Philosopher George Santayana’s observation resonated strongly with me a few months ago after I competed in the Hood To Coast Relay, a 200 mile affair that starts at Mount Hood, Oregon, and finishes at the Pacific Coast I cost my team a victory in the Master’s Co-ed division, because I failed to prepare properly for my
first leg of the race, a downhill 10 kilometer section. Basically, I forgot that successful downhill running in a long distance race requires specific training.

I first discovered this fact two decades ago, when I was attempting to qualify for the Olympic Trials at the 1984 Boston Marathon. The initial 10 miles of Boston flow gradually downhill.

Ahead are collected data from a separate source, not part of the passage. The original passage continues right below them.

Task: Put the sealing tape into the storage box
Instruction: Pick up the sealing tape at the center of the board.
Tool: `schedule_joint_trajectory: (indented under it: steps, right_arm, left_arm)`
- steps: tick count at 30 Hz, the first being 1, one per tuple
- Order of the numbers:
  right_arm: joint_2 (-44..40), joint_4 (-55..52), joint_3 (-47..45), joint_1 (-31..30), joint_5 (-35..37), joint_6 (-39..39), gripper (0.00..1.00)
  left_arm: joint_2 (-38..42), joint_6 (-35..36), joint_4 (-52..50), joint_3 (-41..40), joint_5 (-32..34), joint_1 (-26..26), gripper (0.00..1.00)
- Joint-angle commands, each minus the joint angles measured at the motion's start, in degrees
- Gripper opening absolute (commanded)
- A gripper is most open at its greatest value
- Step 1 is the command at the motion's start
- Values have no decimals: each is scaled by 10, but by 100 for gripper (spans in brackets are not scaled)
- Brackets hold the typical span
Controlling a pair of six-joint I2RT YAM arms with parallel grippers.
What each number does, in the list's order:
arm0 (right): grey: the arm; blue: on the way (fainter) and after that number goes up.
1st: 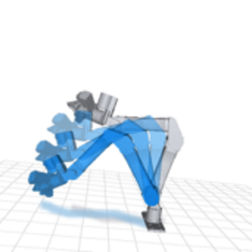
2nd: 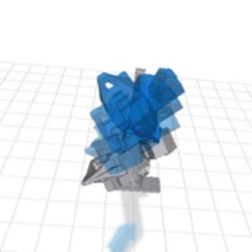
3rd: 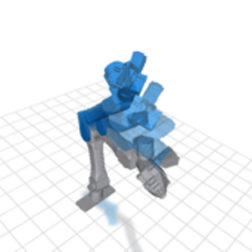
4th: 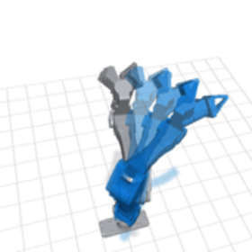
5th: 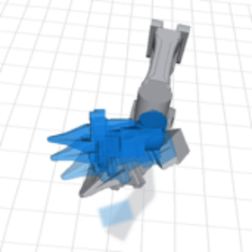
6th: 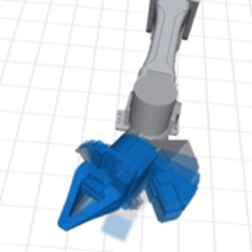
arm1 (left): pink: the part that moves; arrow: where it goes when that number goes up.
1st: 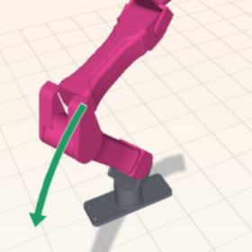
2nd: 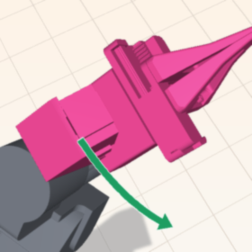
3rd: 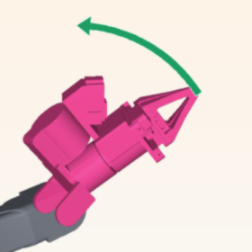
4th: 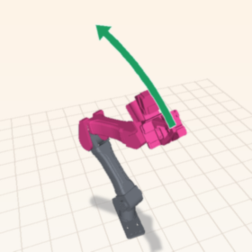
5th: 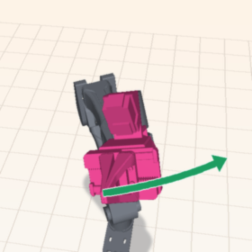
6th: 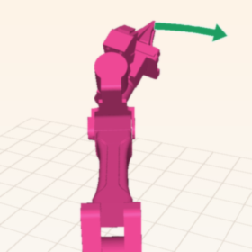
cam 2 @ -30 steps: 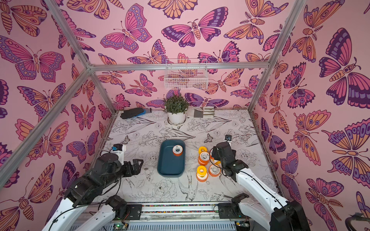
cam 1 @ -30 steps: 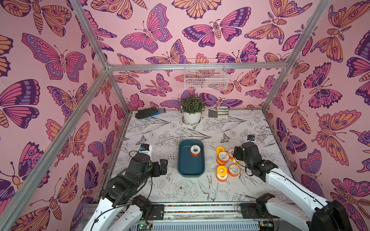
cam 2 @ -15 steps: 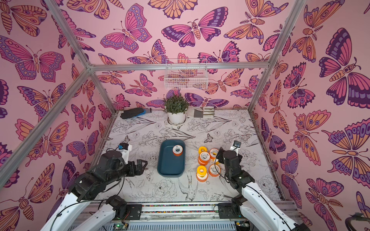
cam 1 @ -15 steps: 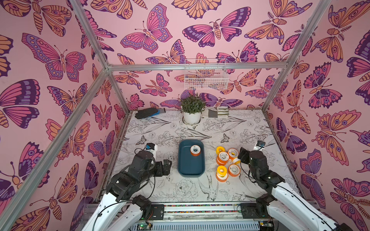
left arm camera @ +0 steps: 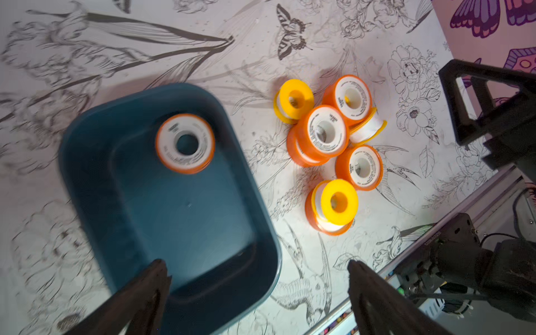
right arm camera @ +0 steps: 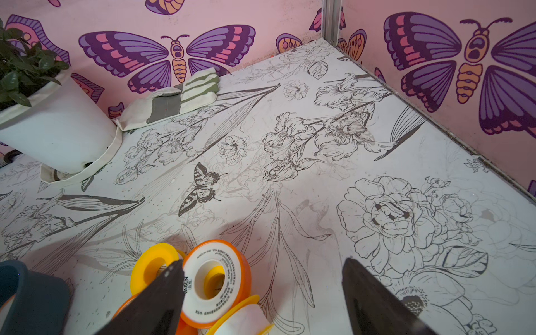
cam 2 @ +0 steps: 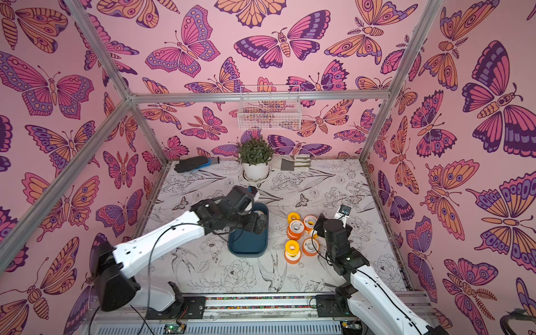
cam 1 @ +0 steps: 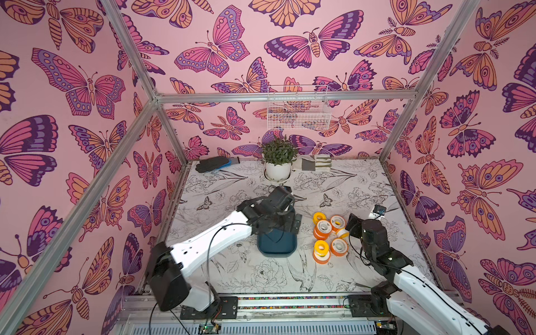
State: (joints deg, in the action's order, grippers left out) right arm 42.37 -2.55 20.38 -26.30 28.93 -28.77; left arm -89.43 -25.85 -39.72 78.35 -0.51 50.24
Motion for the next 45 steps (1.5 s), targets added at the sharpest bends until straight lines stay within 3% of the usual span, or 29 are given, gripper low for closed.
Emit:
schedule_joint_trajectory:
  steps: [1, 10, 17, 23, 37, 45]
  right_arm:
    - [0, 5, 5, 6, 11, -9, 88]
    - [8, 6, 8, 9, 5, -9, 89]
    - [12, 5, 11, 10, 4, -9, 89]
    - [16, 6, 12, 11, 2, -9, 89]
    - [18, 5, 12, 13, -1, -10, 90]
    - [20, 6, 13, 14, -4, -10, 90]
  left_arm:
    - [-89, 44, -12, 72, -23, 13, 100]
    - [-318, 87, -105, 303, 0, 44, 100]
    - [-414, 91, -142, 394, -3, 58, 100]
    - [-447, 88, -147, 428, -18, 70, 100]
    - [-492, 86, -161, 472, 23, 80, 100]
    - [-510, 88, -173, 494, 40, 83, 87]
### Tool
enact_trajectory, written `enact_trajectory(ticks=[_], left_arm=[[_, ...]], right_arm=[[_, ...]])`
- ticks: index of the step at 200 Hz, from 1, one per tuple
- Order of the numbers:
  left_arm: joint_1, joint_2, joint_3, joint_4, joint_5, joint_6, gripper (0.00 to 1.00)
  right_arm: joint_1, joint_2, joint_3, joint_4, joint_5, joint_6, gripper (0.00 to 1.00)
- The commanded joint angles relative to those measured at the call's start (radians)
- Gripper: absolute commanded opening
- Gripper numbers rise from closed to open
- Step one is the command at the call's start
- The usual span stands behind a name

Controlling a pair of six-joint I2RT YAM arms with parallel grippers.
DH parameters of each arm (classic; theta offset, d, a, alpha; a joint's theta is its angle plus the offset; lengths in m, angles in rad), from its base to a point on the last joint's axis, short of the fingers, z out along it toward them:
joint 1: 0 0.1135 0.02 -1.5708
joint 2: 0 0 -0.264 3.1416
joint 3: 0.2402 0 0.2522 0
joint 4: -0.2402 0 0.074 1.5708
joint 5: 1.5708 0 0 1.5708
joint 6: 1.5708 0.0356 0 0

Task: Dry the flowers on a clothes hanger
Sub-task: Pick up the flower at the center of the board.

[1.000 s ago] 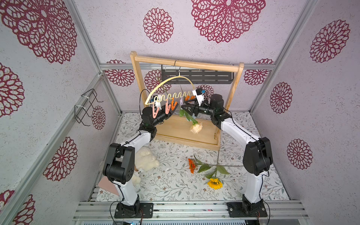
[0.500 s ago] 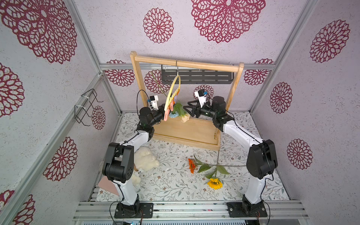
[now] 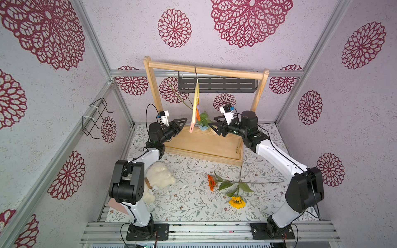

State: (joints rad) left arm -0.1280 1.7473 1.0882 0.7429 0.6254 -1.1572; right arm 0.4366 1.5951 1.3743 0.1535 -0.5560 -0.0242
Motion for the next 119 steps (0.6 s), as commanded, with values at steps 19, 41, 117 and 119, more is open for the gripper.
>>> enact_trajectory(ticks=[19,41,117,119], left_arm=[[0.028,-0.119,-0.082,-0.061,0.031,0.070,0.43],[0.044,-0.181,-0.135,-0.136,0.033,0.121,0.44],[0.113,-0.375,-0.257,-0.452,-0.006,0.313,0.53],[0.114,-0.379,-0.258,-0.459,-0.009,0.317,0.54]], right_arm=[[-0.002,-0.189,-0.196,-0.103,0.081,-0.183,0.60],[0.004,-0.271,-0.289,-0.198,0.094,-0.266,0.60],[0.052,-0.401,-0.472,-0.590,0.149,-0.665,0.63],[0.053,-0.399,-0.473,-0.600,0.158,-0.672,0.64]])
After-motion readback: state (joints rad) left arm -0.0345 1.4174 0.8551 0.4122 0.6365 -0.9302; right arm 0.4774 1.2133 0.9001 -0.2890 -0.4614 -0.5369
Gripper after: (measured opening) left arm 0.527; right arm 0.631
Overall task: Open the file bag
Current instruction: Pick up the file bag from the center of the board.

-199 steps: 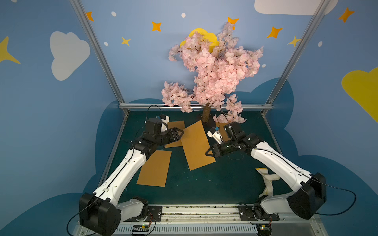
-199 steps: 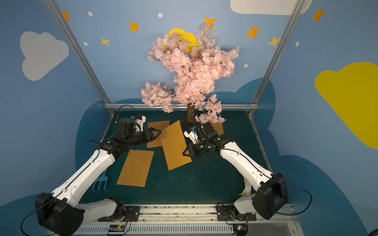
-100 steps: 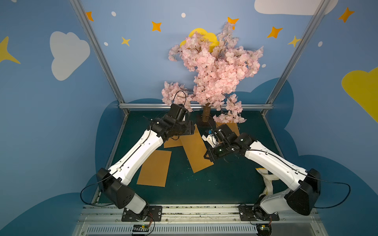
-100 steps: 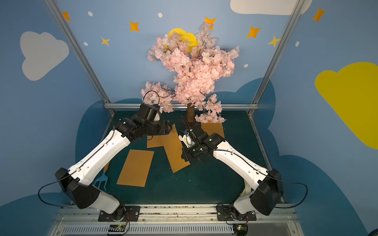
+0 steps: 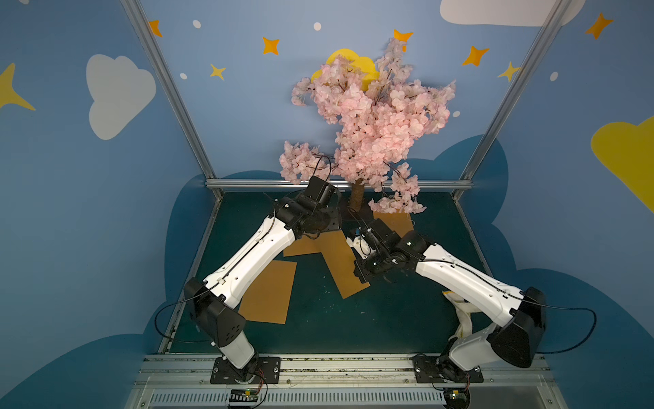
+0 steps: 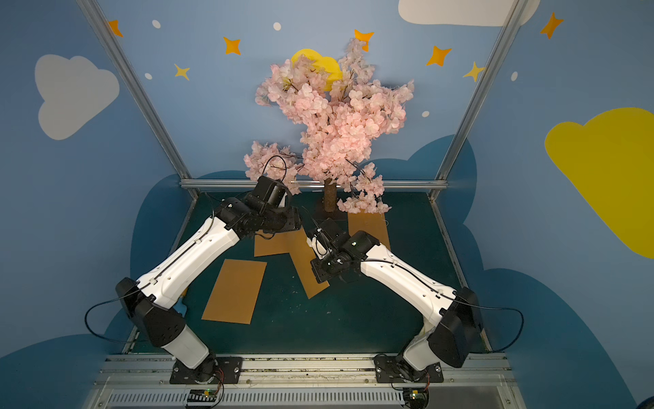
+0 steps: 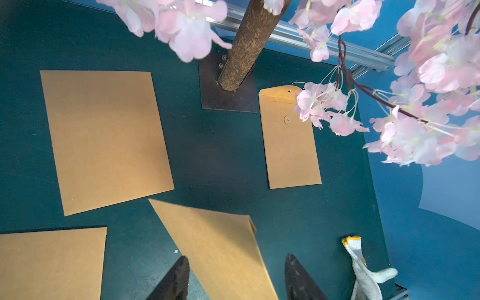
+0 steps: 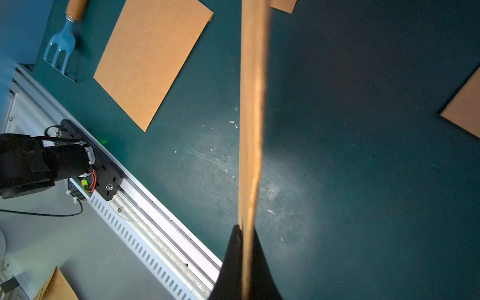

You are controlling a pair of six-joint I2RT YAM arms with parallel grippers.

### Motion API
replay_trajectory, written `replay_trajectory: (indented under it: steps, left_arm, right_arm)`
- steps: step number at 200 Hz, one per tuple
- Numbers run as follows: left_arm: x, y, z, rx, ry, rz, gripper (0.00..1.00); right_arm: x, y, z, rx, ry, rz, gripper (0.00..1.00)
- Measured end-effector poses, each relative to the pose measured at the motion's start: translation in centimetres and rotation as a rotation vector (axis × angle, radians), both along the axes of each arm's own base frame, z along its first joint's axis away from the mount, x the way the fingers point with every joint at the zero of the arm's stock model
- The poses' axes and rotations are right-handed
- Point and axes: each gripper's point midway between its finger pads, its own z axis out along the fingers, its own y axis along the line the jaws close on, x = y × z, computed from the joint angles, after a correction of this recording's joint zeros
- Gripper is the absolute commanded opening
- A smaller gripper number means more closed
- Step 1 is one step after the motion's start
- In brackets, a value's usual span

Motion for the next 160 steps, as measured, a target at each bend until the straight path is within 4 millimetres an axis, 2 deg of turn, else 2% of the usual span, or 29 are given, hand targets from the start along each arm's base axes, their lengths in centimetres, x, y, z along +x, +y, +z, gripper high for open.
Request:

I hit 10 miles in under 51 minutes, and felt giddy with anticipation that I would easily achieve the Trials qualifying standard of 2 hours, 20
minutes. Alas, an hour later, I was reduced to a survival shuffle that put me over the qualifying standard by four minutes. I later learned that practicing downhill running on a weekly basis immunizes marathoners from the severe soreness that afflicts athletes who run a course with significant downhills.

At this year’s Hood To Coast Race, I was responsible for running three 10 kilometer segments, beginning with a 600 foot descent from Mount Hood. After passing the baton in just over 30 minutes, I realized that I had pounded my thighs into mush, and that I would be jogging my next two relay legs. My Boston
nightmare came back with a vengeance!

For those who wish to learn from my mistakes, the lesson is simple: practice running downhill once or twice a week for at least six weeks before your key race, and you will greatly reduce the soreness that accompanies downhill running in long races. Ideally, you should find stretches of one-half mile to two miles upon which to
practice. Locally, Miller Landing Road, Tharpe Street, and Tbomasville Road all offer opportunities for tempering your legs to the unique stress of running downhill.